**Task to carry out**. Locate the word "block" in the data below, then copy every line that holds it.
-.-.-
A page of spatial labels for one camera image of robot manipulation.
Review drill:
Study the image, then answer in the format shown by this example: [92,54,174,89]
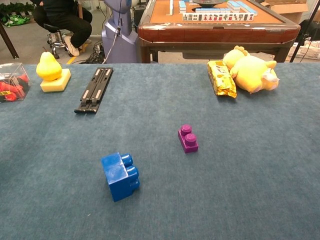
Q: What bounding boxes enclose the yellow plush toy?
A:
[222,45,280,95]

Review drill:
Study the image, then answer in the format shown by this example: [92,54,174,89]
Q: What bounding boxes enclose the cardboard box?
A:
[259,0,310,25]

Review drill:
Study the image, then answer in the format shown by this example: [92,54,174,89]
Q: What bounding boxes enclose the chrome stool with black seat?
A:
[43,23,76,60]

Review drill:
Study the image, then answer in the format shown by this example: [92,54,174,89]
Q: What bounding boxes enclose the yellow snack packet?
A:
[206,60,238,99]

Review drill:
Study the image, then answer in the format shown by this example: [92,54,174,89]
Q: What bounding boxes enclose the black dish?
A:
[192,0,227,7]

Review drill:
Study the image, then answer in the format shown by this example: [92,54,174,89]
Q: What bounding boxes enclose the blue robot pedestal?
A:
[101,0,139,64]

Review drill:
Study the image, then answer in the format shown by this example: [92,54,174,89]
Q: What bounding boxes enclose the clear box with red parts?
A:
[0,62,33,104]

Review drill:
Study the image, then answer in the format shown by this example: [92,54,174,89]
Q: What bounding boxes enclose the standing mahjong tile row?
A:
[182,12,255,22]

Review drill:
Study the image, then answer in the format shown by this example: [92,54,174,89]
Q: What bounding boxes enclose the blue backed mahjong tile stack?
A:
[226,0,258,15]

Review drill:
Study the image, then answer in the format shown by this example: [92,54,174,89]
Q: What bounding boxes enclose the yellow sponge block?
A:
[39,68,72,94]

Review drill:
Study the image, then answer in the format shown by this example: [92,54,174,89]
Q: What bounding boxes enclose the seated person in black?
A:
[31,0,94,57]

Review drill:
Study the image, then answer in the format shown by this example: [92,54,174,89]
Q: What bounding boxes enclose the brown mahjong table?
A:
[137,0,301,64]

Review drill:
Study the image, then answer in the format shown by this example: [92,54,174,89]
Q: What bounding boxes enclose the yellow pear toy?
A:
[35,47,63,82]

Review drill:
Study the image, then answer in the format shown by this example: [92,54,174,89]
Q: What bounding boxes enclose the dark slanted table leg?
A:
[0,22,20,60]

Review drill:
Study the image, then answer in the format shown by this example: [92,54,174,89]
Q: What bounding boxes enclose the green plastic plants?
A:
[0,2,35,28]

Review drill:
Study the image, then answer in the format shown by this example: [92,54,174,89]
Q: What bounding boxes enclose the black folding stand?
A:
[73,67,114,115]

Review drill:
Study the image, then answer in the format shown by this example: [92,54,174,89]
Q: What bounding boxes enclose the blue building block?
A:
[100,152,141,203]

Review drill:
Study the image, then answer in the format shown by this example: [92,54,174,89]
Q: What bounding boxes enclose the black tripod stand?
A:
[289,0,320,63]

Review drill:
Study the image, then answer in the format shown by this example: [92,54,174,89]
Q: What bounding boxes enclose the white plastic basket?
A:
[287,39,320,61]

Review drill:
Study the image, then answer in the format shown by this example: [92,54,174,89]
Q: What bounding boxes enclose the black floor cable tangle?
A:
[84,42,106,65]

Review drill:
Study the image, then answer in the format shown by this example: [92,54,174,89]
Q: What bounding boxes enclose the purple building block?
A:
[177,124,200,154]
-.-.-
**Answer**.
Q: What bounding boxes enclose the yellow sponge block?
Q: What bounding boxes enclose the blue building block?
Q: What bounding boxes enclose the purple building block?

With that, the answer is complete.